Figure 1: Two elementary types exist, atoms and links

 

It is felt that the SLIP Technologies provide a ready to use data mining and data visualization tools. 

 

·        Both atoms and links are abstractions taken from the actual data invariance that exist in the data source.  The data source is any event audit. 

·        Automated conversion of the event chemistry to finite state transition models (colored Petri nets) is possible.  This conversion will push automation form the Browsers into an Intrusion Detection System (IDS) or any distributed event detection system (DEDS) such as network trouble ticket analysis systems deployed in telecommunications infrastructure.

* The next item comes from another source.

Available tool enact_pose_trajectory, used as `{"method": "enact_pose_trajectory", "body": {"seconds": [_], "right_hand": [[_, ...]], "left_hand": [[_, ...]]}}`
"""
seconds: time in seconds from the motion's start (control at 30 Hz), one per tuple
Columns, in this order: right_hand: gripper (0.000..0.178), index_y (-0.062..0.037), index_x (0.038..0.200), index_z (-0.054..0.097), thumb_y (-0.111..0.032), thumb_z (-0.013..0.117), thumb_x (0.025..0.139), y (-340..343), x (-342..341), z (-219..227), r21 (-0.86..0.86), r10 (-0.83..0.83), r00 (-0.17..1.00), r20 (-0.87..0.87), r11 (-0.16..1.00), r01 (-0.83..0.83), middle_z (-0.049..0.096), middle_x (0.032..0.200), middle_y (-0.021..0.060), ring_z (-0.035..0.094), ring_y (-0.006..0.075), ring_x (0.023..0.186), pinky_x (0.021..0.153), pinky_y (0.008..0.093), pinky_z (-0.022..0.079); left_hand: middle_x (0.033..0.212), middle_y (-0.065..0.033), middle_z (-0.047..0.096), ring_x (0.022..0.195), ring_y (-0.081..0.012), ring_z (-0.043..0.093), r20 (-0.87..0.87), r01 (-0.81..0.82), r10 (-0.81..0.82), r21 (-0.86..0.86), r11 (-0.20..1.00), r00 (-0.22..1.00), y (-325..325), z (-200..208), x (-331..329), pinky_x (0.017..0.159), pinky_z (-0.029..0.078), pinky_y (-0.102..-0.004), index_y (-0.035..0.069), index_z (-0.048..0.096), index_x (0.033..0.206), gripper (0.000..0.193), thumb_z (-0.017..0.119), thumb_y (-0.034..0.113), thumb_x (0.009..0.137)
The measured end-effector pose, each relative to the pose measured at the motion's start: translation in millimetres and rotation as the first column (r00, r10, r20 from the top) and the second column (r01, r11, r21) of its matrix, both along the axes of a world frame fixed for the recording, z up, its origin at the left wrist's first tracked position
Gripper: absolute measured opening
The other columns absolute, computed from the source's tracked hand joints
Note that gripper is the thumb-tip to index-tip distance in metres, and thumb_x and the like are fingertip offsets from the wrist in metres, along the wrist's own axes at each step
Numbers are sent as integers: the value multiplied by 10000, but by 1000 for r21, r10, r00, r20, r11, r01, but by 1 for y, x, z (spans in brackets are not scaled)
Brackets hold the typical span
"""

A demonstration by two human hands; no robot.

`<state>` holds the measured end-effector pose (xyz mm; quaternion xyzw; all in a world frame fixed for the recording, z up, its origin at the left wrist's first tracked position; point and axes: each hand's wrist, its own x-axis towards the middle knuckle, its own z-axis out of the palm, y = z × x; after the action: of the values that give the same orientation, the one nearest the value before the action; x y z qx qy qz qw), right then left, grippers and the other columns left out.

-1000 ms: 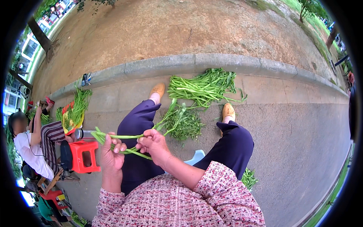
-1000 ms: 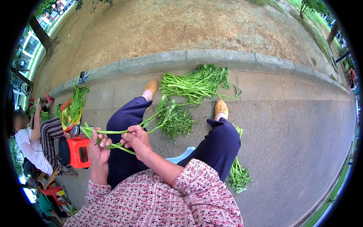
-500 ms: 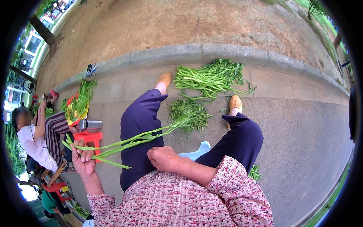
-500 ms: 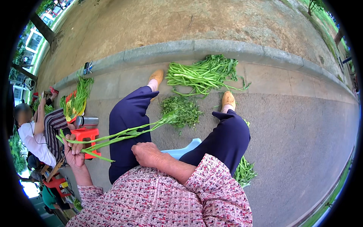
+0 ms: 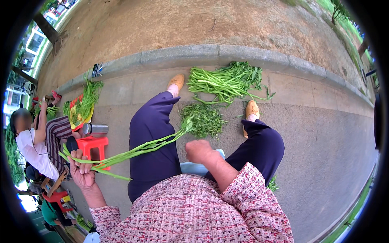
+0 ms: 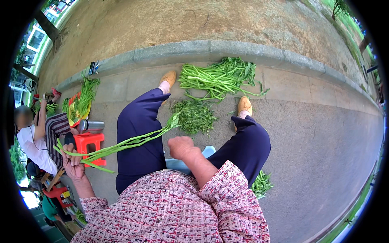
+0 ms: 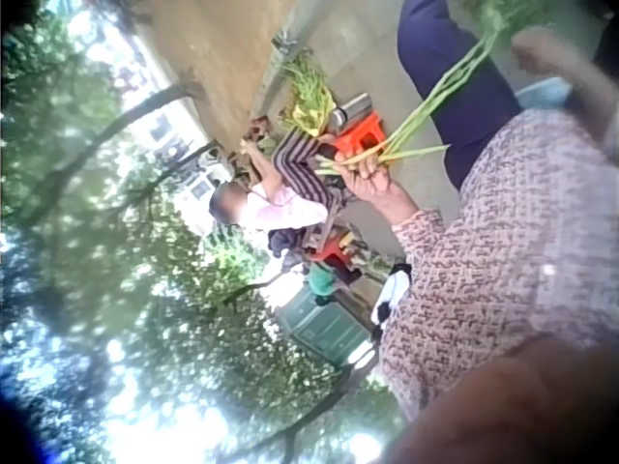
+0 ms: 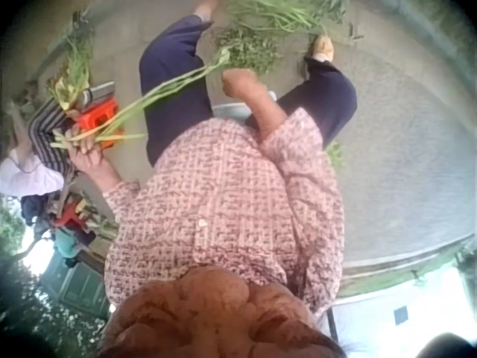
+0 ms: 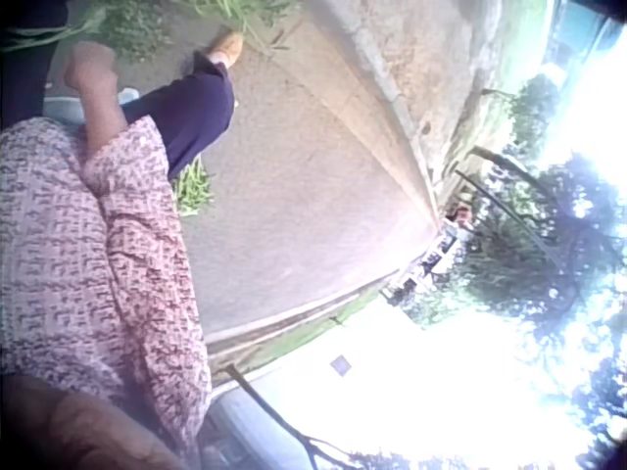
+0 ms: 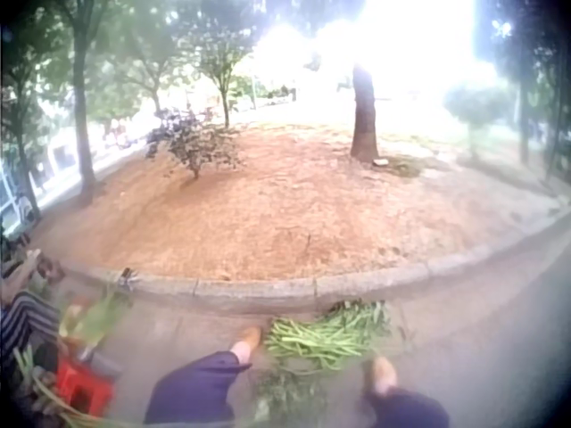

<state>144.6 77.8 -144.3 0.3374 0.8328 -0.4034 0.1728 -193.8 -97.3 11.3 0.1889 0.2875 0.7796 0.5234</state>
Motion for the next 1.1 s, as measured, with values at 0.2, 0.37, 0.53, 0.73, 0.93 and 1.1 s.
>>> {"method": "enact_pose_trajectory", "body": {"seconds": [0.2, 0.37, 0.53, 0.73, 0.93, 1.1], "right_hand": [[216, -37, 850, 695, -181, 559, 766, 40, 20, -44, 68, -550, 829, -101, 828, 557, 673, 863, 178, 649, 315, 847, 769, 415, 502], [192, -10, 880, 695, -140, 618, 760, 45, 21, -84, -217, -774, 504, -382, 606, 766, 663, 735, 104, 609, 183, 671, 658, 320, 487], [169, -37, 901, 700, -115, 638, 765, 45, 13, -84, -321, -794, 403, -455, 569, 757, 652, 788, 93, 603, 188, 722, 680, 311, 480], [198, -56, 951, 690, -63, 640, 760, 41, 3, -75, -202, -637, 524, -565, 723, 661, 616, 908, 90, 614, 227, 812, 743, 305, 481], [257, -74, 998, 674, -36, 643, 746, 31, 0, -91, -201, -586, 634, -505, 794, 574, 642, 934, 93, 622, 250, 882, 794, 340, 485], [359, -14, 1101, 615, 24, 633, 745, 29, -1, -86, -348, -639, 633, -437, 769, 536, 644, 875, 60, 619, 154, 773, 732, 291, 498]], "left_hand": [[734, -19, 385, 474, -99, 383, -6, -10, 10, 8, 1000, 1000, -4, 2, -2, 440, 350, -263, 44, 421, 934, 190, 428, 225, 992], [732, -21, 388, 469, -97, 384, -23, -30, 30, -9, 1000, 999, -2, 3, -2, 435, 354, -264, 42, 423, 928, 197, 428, 229, 991], [733, -21, 389, 465, -97, 383, -39, -31, 31, -11, 999, 999, -3, 4, -1, 434, 357, -263, 41, 419, 926, 203, 427, 233, 992], [733, -20, 385, 471, -95, 384, -37, -4, 4, 1, 1000, 999, -2, 3, -2, 440, 361, -261, 44, 415, 923, 198, 430, 230, 991], [738, -20, 384, 473, -95, 379, -52, 2, -2, 5, 1000, 999, -2, 3, -3, 440, 358, -261, 44, 416, 925, 192, 433, 223, 990], [740, -20, 384, 474, -97, 379, -48, -5, 5, 6, 1000, 999, -5, 4, -5, 438, 355, -262, 43, 417, 922, 190, 432, 219, 991]]}}
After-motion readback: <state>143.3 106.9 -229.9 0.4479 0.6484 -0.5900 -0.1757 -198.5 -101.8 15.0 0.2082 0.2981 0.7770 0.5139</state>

·        A theory of state transition and behavioral analysis is available and is to be applied (by OSI) to creating templated profiles of opposition activity and intentions.   The social science involved is subject to a PhD dissertation and to scholarship by members of the BCNGroup Inc, an foundation that supports basic research on behavioral and computational neurosciences.

 

A critical issue in IMIDS has to do with the prediction of events before they occur or the identification of an event while the event is occurring. 

 

Human analysis based on the viewing of event chemistry will be predictive in three ways

 

1) The human will have a cognitive aid for thinking about and talking with peers about the events and event types

2) A top down expectancy is provided for pattern completion of partially developed event chemistry

3) Coherency testing separates viewpoints into distinct graphic pictures and this provides informational transparency with a selective attention directed by user voice commands.

 

Although the SLIP-I-RIB technology was developed for seven regional Computer Emergency Response Teams (CERTs) the small Warehouse Browser will take ANY event log, and allow the user to define any link analysis relationship.  The Technology Browser produces clustered visualization of the linkage over any small or large dataset.   The Event Browser will produce two layers of event chemistry in correspondence to event atoms and event compounds.   The Enterprise IMIDS (under development now) will push small mobile automation controllers (stand alone programs) from the desktop into Distributed (IDS) and DEDS components.

 

In early December 2001, Mitchell and Prueitt spent a few days talking about the computer science based on .NET Visual Basic and C# and theoretical work based on a model of diffusion processes.  The notes from this discussion are available in the first exercise on the event browser (part 2).

 

SLIP is complementary to knowledge-based systems.  OSI is able to deploy a chosen knowledge sharing system and the SLIP-I-RIB technology using a deployment compliance model under development.  Any one of several enterprise knowledge sharing systems are readily deployable along with the SLIP-I-RIB technology.

 

A process model for any such deployment has been under development. The process model is simpler than the SW-CMM model for software procurement, and reflects modern Knowledge Management practices, developed at George Washington University and by several leading process theorists.

 

OSI has long had a interest in developing a SW-CMM type compliance model for the adoption of knowledge technologies.  In 1990, SW-CMM was put forward as a Business Process Re-engineering type model to govern government procurement of software.  This model has evolved to where it now governs quite a lot of the Federal government’s acquisition of software and software consulting services. 

 

We propose that the sponsorship of basic innovation in knowledge technology is not as functional as our social needs would require.  A process model for the development of knowledge technology innovation is needed.  The development and deployment of SLIP-I-RIB Technologies is following such a process model.